15 Iyyar 5779‎ | 20 mai 2019

Toulouse : un nouveau mikvé… et des projets à foison

L’inauguration du bain rituel de Tournefeuille est prévue pour ce dimanche. Un Chabbat plein géant suivra les 7 et 8 septembre. Le rav Doron Naïm, nommé en janvier rabbin de la ville rose, multiplie les initiatives et on s’attend ici à une affluence record pour Tichri.

L’inauguration du nouveau mikvé toulousain (pour hommes et femmes) a lieu ce dimanche 2 septembre. Au moins deux cents personnes sont attendues en fin d’après-midi par le rabbin consistorial de la métropole occitane, le rav Doron Naïm, et par le rav Avraham Lévy de la synagogue Birkat Haïm qui jouxte ce bain rituel ultra-moderne situé dans la commune de Tournefeuille, à l’ouest de l’agglomération. Tous deux prendront la parole. Le rav Naïm nous indique qu’il soulignera la centralité de la mitsva en question : « Pour le ‹Hafets ‹Haïm, un Juif comptant s’installer quelque part doit se demander s’il y a un mikvé ou une eau vive conforme à la Halakha à proximité, avant même de penser à la choule ou à la future école de ses enfants », insiste-t-il.
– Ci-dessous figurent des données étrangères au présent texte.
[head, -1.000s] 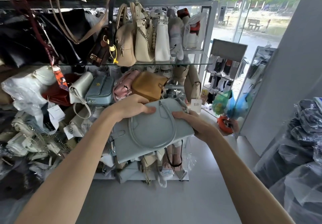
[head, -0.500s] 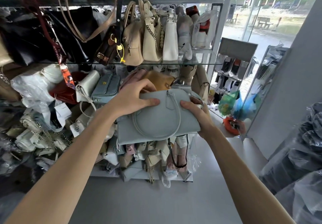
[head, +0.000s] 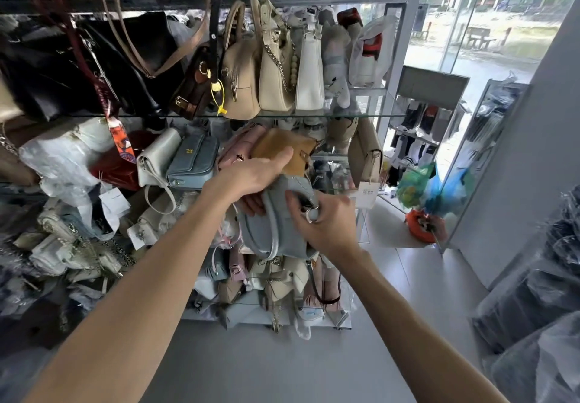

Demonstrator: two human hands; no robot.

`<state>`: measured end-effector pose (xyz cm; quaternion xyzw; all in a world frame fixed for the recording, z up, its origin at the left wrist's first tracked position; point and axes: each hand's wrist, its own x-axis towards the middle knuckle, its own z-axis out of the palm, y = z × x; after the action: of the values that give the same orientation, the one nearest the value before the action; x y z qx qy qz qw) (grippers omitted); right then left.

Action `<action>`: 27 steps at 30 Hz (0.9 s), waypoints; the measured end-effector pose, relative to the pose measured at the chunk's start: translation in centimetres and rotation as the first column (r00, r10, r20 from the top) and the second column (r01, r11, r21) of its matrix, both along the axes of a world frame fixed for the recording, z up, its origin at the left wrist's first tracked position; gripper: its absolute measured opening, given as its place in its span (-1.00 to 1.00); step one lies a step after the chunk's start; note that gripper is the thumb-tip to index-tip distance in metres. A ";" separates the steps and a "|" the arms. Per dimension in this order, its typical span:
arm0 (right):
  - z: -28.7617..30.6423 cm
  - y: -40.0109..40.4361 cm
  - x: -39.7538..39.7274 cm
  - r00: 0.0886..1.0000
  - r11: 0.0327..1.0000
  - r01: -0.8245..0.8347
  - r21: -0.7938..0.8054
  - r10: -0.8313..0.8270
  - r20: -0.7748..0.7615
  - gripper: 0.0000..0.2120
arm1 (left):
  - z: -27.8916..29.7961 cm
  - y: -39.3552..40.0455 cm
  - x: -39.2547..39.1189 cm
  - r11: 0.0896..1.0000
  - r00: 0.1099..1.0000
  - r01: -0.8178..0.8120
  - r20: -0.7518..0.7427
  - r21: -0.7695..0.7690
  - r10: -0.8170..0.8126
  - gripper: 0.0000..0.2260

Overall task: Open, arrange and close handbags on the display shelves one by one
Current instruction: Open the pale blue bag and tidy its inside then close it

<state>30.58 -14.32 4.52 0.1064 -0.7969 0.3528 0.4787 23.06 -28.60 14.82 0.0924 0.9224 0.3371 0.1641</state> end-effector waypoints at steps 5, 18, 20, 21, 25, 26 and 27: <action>-3.2 -1.2 -1.2 0.993 0.944 0.051 0.326 -0.013 -0.116 -0.85 | -1.9 -1.0 -2.2 0.989 0.935 0.111 0.349 -0.101 -0.069 -0.35; -4.7 -2.4 -0.5 0.982 0.879 -0.108 0.464 0.022 0.186 -0.39 | -5.4 -3.6 -3.2 0.971 0.985 -0.086 0.167 0.224 0.048 -0.23; -4.6 -1.6 -0.8 0.966 0.877 -0.174 0.447 0.065 0.248 -0.42 | -4.7 -4.0 -2.7 0.967 0.990 -0.052 0.137 0.248 0.018 -0.57; -4.6 -1.3 -1.0 0.964 0.880 -0.193 0.433 0.088 0.252 -0.46 | -4.5 -4.2 -2.6 0.963 0.992 -0.046 0.124 0.265 0.013 -0.71; -4.5 -1.0 -1.3 0.959 0.902 -0.229 0.366 0.145 0.241 -0.60 | -4.4 -4.8 -2.4 0.943 0.989 -0.016 0.144 0.333 -0.034 -0.76; -4.5 -0.9 -1.3 0.956 0.913 -0.238 0.331 0.160 0.246 -0.65 | -4.4 -4.9 -2.3 0.942 0.988 -0.011 0.152 0.336 -0.043 -0.72; -4.6 -0.7 -1.4 0.952 0.928 -0.243 0.281 0.172 0.253 -0.69 | -4.4 -5.1 -2.4 0.943 0.985 0.000 0.164 0.332 -0.058 -0.69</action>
<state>29.18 -15.07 -0.10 0.2236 -0.8753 0.2822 0.3229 20.66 -33.75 10.39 0.1030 0.8338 0.4912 0.2301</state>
Il rappelle également un commentaire du Zohar selon lequel le peuple d’Israël, emmené par Moché Rabbenou, a pu échapper aux Egyptiens grâce au mérite des femmes juives qui faisaient mine de pêcher pour se rendre sur les rives du Nil puis s’y tremper au péril de leurs vies, dans la mesure où leurs oppresseurs s’opposaient à cette pratique religieuse. Il existe un mikvé ancien dans le centreville, en pleine rénovation après l’intervention en ce sens de l’épouse du prédécesseur du rav Naïm, le rav Harold Avraham Weill. L’engagement d’Eidel Weill avait permis de
récolter des fonds auprès de particuliers et de l’association ‹Hevra Kadicha, propriétaire des murs de ce bain rituel « historique » dont la restauration sera probablement achevée cet hiver. Mais le secteur
de Tournefeuille, agréable et bien sécurisé, attire de plus en plus de Juifs et il était nécessaire d’y créer un second mikvé. Il fonctionne depuis la mi-août et a déjà accueilli  plusieurs kalot. Outre la synagogue,
un supermarché casher a ouvert ici voilà quelques années. Un autre événement se déroulera les 7 et 8 septembre : un Chabbat plein de rentrée est prévu à l’Espace du judaïsme (EDJ), grand centre communautaire toulousain qui devrait attirer à cette occasion quelque deux cent cinquante convives. Le rav Naïm en profitera pour égrener les projets qu’il porte depuis sa nomination officielle, en janvier 2018. Il avait expliqué alors à Haguesher qu’il souhaitait dynamiser la casherout. C’est en cours : un restaurant sert des pizzas et plats ‹halavi depuis juin à l’EDJ et l’écran plasma retransmettant les matchs de la Coupe du monde de football a boosté d’emblée sa fréquentation. Un nouveau traiteur, une boulangerie-pâtisserie… : d’autres initiatives devraient se concrétiser en 5779. Au chapitre de la jeunesse, crucial dans l’esprit du rabbin et du Consistoire régional, un beth hamidrach sera créé à l’EDJ immédiatement après les fêtes de Tichri. Des chiourim pour étudiants y seront proposés régulièrement. Jusqu’à présent, les cours de kodech étaient quasi-absents du centre (hormis quelques conférences) car délivrés surtout, à Toulouse, dans le cadre de l’école Ohr Torah ou au Beth Habad. Mieux encore : un minyan réservé aux jeunes devrait voir le jour dans une petite salle de l’Espace du judaïsme. Ce sera sans doute pour début 2019. Enfin, le Talmud Torah sera largement modernisé selon le voeu exprimé par le rav Naïm il y a quelques mois. Il restera dans le bâtiment du groupe scolaire Gan Rachi mais sera doté dès septembre d’une classe postbar mitsva et d’une classe d’initiation à l’hébreu et aux tefilot pour les parents. Et des sorties pédagogiques ou récréatives sont désormais au programme, afin de rendre l’enseignement plus attractif et multiplier le nombre d’élèves. Ce dynamisme retrouvé, six ans après la tuerie de 2012 qui avait traumatisé la communauté, se traduira à coup sûr, nous disent les responsables juifs locaux, par une affluence record lors des offices de Roch Hachana, Kippour et Souccot. Premier signe indubitable : on a compté dixsept mariages religieux dans l’agglomération cet été, un chiffre jamais atteint ces dernières années.